Internal spreadsheets and emails between top administrators at the University of Southern California suggest a “university-wide program” linking big donations and promises of future gifts with decisions on who gets a seat, according to defense attorneys for a father indicted in the U.S. college-admissions scandal.

Miami developer Robert Zangrillo’s lawyers are gathering evidence that will “undermine the mythology that a donation to a USC athletic department somehow is proof of any element of a federal crime,” they claimed in a court filing Tuesday that includes a spreadsheet charting donations, connections and SAT scores, among other factors.

It’s no secret that colleges give special attention to star high school athletes and the children of alumni and major donors. But after federal prosecutors in March announced criminal charges against nearly three dozen parents in the biggest university-admissions scam they have ever pursued, several defendants have said they will argue their donations were par for the course and far from bribes.

They include the TV sitcom star Lori Loughlin and her husband, the designer Mossimo Giannulli, as well as Douglas Hodge, the former CEO of investment management giant Pimco.

Zangrillo’s lawyers are seeking additional USC records from 2015 to 2019 showing the number of applicants categorized as “special interest” and the donations their families made within a year after they were admitted. USC is fighting the effort, calling it a “fishing expedition.” It didn’t immediately respond to an email seeking comment on the latest filing.

Lawyers for Zangrillo, who is accused of paying a total of $250,000 for a surrogate to take an online college course for his daughter and then to get her admitted as a rowing recruit at USC, say they will show that donations and powerful connections beat out merit in USC’s admissions process.

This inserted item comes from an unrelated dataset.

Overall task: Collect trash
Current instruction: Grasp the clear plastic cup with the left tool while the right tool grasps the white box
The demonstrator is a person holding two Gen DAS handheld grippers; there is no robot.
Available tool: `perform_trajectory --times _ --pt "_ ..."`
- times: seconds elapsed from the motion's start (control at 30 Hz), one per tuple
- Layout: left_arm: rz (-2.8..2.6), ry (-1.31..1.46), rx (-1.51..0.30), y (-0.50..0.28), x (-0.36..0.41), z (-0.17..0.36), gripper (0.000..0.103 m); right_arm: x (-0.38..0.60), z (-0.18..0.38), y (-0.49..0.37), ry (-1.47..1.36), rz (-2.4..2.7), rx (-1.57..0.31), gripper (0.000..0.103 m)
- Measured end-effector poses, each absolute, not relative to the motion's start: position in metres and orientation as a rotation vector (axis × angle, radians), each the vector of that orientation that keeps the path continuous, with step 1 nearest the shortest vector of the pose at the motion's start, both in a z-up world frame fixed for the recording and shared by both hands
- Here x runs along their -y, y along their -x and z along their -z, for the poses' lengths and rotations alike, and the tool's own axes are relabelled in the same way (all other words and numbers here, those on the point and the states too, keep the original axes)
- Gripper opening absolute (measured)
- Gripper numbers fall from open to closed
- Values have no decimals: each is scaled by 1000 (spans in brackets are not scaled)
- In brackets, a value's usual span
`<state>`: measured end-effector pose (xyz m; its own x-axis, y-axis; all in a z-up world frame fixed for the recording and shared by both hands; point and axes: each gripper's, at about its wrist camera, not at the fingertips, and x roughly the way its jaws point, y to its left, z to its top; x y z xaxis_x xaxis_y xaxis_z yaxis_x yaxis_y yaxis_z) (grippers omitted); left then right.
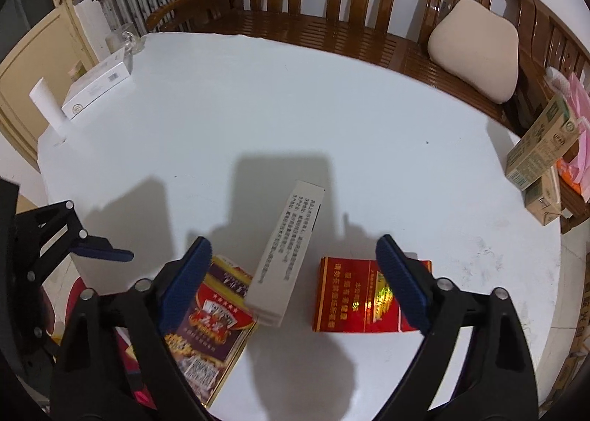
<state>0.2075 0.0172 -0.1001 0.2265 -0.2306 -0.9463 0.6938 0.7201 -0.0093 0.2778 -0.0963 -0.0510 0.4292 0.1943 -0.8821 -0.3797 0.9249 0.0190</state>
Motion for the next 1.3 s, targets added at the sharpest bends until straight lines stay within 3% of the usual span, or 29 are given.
perform_trajectory --times 0.2,0.3,0.43,0.5,0.73,0.87,0.93,1.13,1.23,1.3 --pt "688 -462 -1172 -209 -15 103 91 96 63 -286 183 -357 -1096 73" --pt "690 -461 -1173 -211 -14 105 82 95 67 -288 185 -362 -1109 62" --pt "690 -448 -1172 -213 -12 106 73 93 72 -289 190 -362 -1119 55" --pt "691 -446 -1177 -212 -12 108 69 92 74 -288 192 -366 -1124 44" --pt "682 -434 -1202 -215 -16 114 59 89 77 -289 205 -368 -1128 21" --pt "681 -427 -1203 -216 -18 113 53 87 78 -290 210 -366 -1122 20" --pt "676 -422 -1202 -216 -18 112 44 86 77 -289 217 -364 -1116 20" --pt "650 -390 -1202 -214 -24 111 42 86 65 -291 220 -348 -1077 20" --pt "635 -376 -1190 -213 -27 107 31 87 59 -291 222 -341 -1064 20" --pt "623 -372 -1213 -212 -29 108 31 88 55 -290 225 -335 -1054 20"
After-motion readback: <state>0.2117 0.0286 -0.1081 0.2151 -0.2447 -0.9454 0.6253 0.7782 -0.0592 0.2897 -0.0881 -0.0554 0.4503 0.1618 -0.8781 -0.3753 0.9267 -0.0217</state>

“The fact that the $50,000 check from Mr. Zangrillo appears to have been provided as part of a regular university-wide practice of accepting donations from families of prospective students and conferring a corresponding benefit upon those students in the admission process supports an argument that the payment was merely a donation, not an illicit bribe,” the defense told the court.

Zangrillo’s daughter was ultimately admitted through a “VIP list” and not as an athletic recruit.

Zangrillo’s filing includes emails between Dean of Admission Timothy Brunold and Director of Admission Kirk Brennan in which they appear to joke about poor grammar used by a student the university was reconsidering for admission in 2018.

“Clear(ly) a well-qualified lad,” Brunold says, according to one of the exhibits in the filing.